Deixai vir a
mim [a mesada
d]as criancinhas
Talvez por causa da esclerose e do avançar do tempo, estarei
a perder a capacidade infantil de me maravilhar com o mundo.
Talvez devido às leituras herméticas a que me tenho
dedicado, esteja a assassinar "a criança que vive
dentro de mim". Talvez seja por isso, ou por qualquer outra
razão. Mas que não consigo achar piada nenhuma
aos Pokémones, isso não consigo.
Já tentei. A sério: visionei a cassete com as aventuras
do Ash à caça dos Pokémones, tentei perceber
a taxonomia dos monstrinhos de bolso que a Nintendo nos anda
a impingir. Li os cartões (750 mérreis a carteira
de 3 - e tanto quanto parece, são mais de 150...). O filme
em versão-cinema, as t-shirts, sapatilhas, porta-chaves
e a restante parafrenália do merchandising está
aí, a segunda cassete tem o lançamento marcado,
etc., etc. Tudo by the book, como reza no Publicitor e no Mercator.
Mas continuo sem perceber onde está o encanto da coisa.
Já tentei explicações particulares com a
minha filha (adepta convicta do fenómeno) que me tentou
dar um curso intensivo e acelerado sobre o assunto, mas nada.
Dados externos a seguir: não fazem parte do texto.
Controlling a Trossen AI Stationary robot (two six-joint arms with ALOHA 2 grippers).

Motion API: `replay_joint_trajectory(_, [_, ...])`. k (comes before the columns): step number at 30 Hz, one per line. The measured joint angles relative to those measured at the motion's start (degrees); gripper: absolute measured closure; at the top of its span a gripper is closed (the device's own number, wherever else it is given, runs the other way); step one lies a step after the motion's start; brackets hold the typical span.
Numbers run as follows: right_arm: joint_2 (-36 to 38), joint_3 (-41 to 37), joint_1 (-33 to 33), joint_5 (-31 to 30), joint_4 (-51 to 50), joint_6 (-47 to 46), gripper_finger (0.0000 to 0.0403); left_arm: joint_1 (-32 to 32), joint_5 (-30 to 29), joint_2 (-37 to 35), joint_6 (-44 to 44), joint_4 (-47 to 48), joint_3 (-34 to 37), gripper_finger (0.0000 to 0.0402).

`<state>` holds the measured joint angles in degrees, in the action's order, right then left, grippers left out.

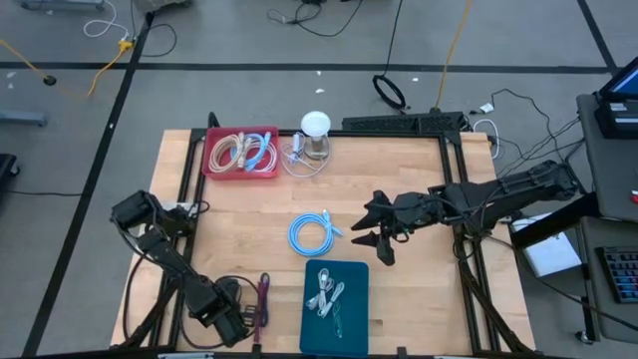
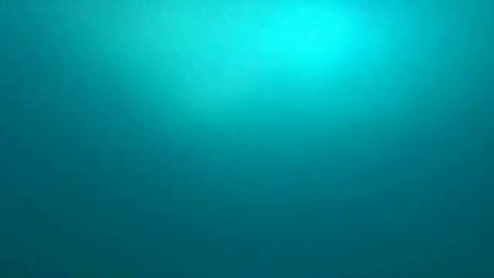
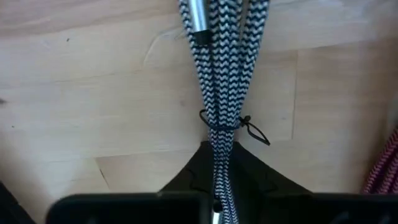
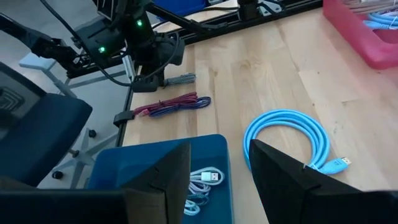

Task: Pick & Place USB Port
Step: Put the black USB cable into the blue bin

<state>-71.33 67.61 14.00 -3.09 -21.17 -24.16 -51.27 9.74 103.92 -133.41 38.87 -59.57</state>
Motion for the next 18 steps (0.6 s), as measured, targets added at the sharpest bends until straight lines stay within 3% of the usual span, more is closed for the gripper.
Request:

Devo estar mesmo a ficar burro. E velho.
As únicas coisas que consegui
apanhar no guião: 1 - Os pokémones lutam uns contra
os outros; 2 - não há pokémones bons e maus,
pois essas categorias vêm directamente dos seus treinadores;
3 - até ver, ganham sempre os bons, o que politicamente
está correcto; 4 - You gotta catch'em all!!, ou seja,
crava os teus papás e vovós, massacra-os se necessário,
até teres a colecção de 150 mutantes (mais
acessórios) no armário. Nessa altura os japoneses
já terão engendrado outra porcaria qualquer para
que os velhos continuem a desembolsar. Vejam-se os casos precedentes
da Háidi & Marco, dos Páuér-Rangers,
do DragonBól, para ver que não estou a exagerar
nem um cisquinho.
Aquilo que não vem no guião e que também
captei: 1 - as lutas de pokémones são provocadas
pelos meninos maus; 2 - os meninos não lutam entre si
- os seus pokémones encarregam-se disso; 3 - o contacto
físico entre humanos é inexistente - os pokémones
tratam do assunto.
Ou seja, a interacção
entre seres humanos estabelece-se através de procuradores
electrónicos (ou bio-eléctricos, ou ciborgues de
bolso, que se transportam dentro de umas bolas e que são
atirados uns contra os outros). O saudável hábito
de andar à porrada (e trazer um olho pisado e uns arranhões
como medalhas de guerra) perde-se assim, pondo umas bixezas esquisitas
a fazê-lo por nós. Porque não com Rotweillers
ou galos de combate? Sempre era mais biológico e não
seríamos privados da visão poética do sangue
e das tripas ao sol...
E outra interrogação se segue: se as cenas de pancadaria
se fazem por procuração, como será o futuro
destes putos, no que diz respeito a relacionamentos amorosos?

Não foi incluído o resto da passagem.